Colombia - World Cup 2014 Team Profile
Sean O'Conor reports
Road to Brazil
Colombia finished second behind Argentina in the CONMEBOL qualifiers, winning nine of their 16 games and securing their first qualification for the finals since 1998. Los Cafeteros lost four times, at home to Argentina and away to Ecuador, Uruguay and Venezuela.
Colombia scored 27 and conceded 13, the second-best goal difference.
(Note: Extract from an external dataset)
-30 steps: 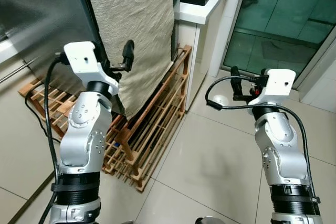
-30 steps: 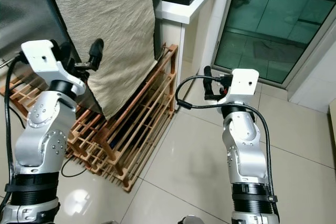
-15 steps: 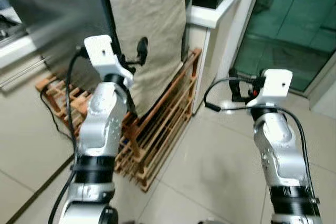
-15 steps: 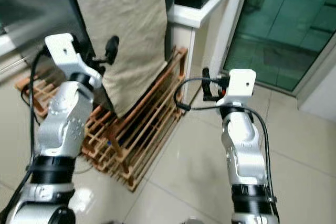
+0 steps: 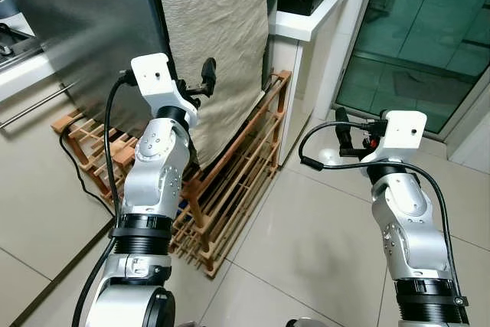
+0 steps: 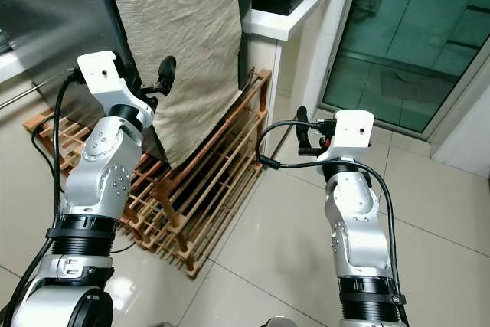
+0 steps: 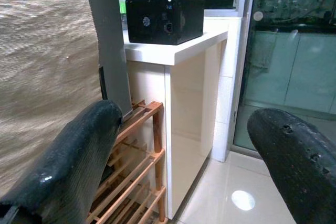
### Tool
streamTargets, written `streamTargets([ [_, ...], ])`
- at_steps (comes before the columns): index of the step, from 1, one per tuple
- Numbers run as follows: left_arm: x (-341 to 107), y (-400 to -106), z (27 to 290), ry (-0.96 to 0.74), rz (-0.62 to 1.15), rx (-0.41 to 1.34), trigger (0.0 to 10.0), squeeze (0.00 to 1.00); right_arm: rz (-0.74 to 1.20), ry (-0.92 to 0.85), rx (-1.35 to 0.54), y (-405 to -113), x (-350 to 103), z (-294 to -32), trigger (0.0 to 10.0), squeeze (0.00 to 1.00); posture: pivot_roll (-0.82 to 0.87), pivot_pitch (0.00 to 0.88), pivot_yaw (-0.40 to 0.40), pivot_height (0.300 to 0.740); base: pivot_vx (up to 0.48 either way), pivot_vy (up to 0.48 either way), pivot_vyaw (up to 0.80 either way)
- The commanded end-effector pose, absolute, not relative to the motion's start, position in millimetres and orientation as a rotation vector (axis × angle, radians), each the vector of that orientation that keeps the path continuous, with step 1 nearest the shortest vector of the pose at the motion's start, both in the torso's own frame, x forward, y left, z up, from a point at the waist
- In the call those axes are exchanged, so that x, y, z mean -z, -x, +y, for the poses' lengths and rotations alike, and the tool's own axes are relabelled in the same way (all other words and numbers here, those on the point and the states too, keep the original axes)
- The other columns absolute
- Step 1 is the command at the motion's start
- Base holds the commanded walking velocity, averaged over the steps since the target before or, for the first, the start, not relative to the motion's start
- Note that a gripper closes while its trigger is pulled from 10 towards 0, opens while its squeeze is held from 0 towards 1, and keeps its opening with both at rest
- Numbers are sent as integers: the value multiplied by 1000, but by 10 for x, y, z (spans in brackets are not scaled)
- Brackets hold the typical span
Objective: Restocking fridge
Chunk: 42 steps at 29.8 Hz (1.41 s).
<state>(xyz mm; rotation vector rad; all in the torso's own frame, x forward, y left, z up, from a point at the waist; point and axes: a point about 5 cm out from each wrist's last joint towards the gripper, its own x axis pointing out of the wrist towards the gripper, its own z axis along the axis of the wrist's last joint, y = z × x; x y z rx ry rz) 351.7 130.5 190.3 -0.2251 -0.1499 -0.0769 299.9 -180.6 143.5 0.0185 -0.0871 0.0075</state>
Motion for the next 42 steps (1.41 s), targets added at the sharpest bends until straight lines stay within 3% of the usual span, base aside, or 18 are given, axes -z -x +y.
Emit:
streamTargets([
  [1, -1717, -3547, 1354, 182, -59, 21, 10000, 0, -107, -15, 1, -3004, -1499, -1821, 10000, 0, -145, 0, 48, 740, 0, 0, 0],
  [4, -1691, -3570, 1430, 187, -48, -22, 10000, 0, -118, -19, -36, -2992, -1518, -1774, 10000, 0, -146, 0, 49, 740, 0, 0, 0],
  [8, -1679, -3597, 1452, 214, -41, -41, 10000, 0, -118, 0, -293, -2903, -1575, -1516, 10000, 0, -149, 0, 47, 740, 0, 0, 0],
  [10, -1681, -3609, 1459, 241, -41, -54, 10000, 0, -109, 30, -330, -2882, -1580, -1508, 10000, 0, -150, 0, 47, 740, 0, 0, 0],
  [14, -1687, -3618, 1466, 269, -41, -64, 10000, 0, -106, 42, -339, -2874, -1584, -1524, 10000, 0, -150, 0, 47, 740, 0, 0, 0],
  [19, -1959, -3605, 1254, 354, -172, 117, 10000, 0, -99, 41, -330, -2877, -1574, -1542, 10000, 0, -154, 0, 43, 740, 0, 0, 0],
  [29, -2162, -3462, 1041, 314, -264, 314, 10000, 0, -65, 38, -343, -2853, -1517, -1529, 10000, 0, -150, 0, 48, 740, 0, 0, 0],
  [42, -1799, -3234, 1092, 225, -143, 370, 10000, 0, -28, 32, -346, -2828, -1436, -1535, 10000, 0, -132, 0, 43, 740, 0, 0, 0],
])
Their most impressive win was 3-1 away to close rivals Chile, when Radamel Falcao, Teofilo Gutierrez and James Rodriguez put the finishing touches to a rousing second half fight back.
Colombia Kit 1
Colombia Kit 2
Nine goals in qualifying, a total only beaten in South America by Lionel Messi and Luis Suarez, says enough: Losing Falcao to a tackle in a French League Cup match in January is a triple blow, firstly for Colombia, secondly for a 28 year old at the peak of his powers and lastly for the World Cup, which is poorer without the world's best players on show.
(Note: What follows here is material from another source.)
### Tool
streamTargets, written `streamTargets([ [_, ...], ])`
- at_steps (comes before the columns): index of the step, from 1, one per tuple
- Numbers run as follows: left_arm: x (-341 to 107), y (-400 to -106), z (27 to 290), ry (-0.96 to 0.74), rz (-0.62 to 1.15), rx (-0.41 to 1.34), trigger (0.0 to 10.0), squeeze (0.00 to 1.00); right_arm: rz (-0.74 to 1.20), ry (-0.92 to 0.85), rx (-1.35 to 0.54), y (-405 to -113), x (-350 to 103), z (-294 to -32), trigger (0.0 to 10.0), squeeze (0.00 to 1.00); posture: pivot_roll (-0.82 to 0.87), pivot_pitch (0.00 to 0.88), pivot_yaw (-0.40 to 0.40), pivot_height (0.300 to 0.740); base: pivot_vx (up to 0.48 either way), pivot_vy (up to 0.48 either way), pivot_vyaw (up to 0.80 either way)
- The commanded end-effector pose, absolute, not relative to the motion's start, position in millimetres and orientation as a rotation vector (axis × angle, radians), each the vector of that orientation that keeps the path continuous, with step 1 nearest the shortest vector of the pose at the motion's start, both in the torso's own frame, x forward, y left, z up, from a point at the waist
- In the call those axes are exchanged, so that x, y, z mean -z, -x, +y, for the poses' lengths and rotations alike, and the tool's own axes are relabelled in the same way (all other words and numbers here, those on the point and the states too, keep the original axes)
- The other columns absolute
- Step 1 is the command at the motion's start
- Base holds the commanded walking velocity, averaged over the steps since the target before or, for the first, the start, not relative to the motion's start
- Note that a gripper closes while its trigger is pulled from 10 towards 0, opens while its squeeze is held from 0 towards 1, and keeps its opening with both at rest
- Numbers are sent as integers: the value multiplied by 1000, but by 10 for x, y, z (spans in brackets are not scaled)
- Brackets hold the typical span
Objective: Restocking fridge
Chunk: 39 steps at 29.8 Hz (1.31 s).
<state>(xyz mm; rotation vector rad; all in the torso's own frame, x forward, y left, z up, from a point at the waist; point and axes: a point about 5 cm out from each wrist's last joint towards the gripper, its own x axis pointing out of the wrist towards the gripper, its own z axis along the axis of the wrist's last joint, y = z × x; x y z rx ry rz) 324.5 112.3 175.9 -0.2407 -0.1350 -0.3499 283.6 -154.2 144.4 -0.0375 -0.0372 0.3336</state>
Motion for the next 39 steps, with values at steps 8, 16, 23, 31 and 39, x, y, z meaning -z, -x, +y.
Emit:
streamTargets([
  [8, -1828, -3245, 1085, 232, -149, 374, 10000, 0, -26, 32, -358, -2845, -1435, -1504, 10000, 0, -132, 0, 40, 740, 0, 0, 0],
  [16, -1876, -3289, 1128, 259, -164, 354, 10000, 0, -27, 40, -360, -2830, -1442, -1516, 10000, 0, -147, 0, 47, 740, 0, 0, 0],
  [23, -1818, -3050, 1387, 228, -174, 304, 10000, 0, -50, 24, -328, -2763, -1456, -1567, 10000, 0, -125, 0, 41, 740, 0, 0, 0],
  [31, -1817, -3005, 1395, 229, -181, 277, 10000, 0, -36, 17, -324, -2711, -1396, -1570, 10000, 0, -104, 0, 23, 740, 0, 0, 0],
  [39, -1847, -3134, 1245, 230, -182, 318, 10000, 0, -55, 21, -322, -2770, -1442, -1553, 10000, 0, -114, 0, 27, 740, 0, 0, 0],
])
Attempting to fill his awesome boots is Sevilla's lively striker Carlos Bacca, who has impressed in recent friendlies with his versatile forward play, although coach Jose Pekerman may opt instead for Porto's Jackson Martinez, more of a Falcao-style poacher hanging on the shoulders of the last defenders.
An additional forward option is Adrian Ramos, who banged in 16 goals for Hertha Berlin this season in the Bundesliga but has yet to translate that form into la seleccion.
With or without their talisman ahead of them, Colombia play attractive attacking football through their flowing midfield. Pekerman tends to use a loose 4-2-2-2 shape but has recently been dabbling with a lone striker in a 4-5-1 system.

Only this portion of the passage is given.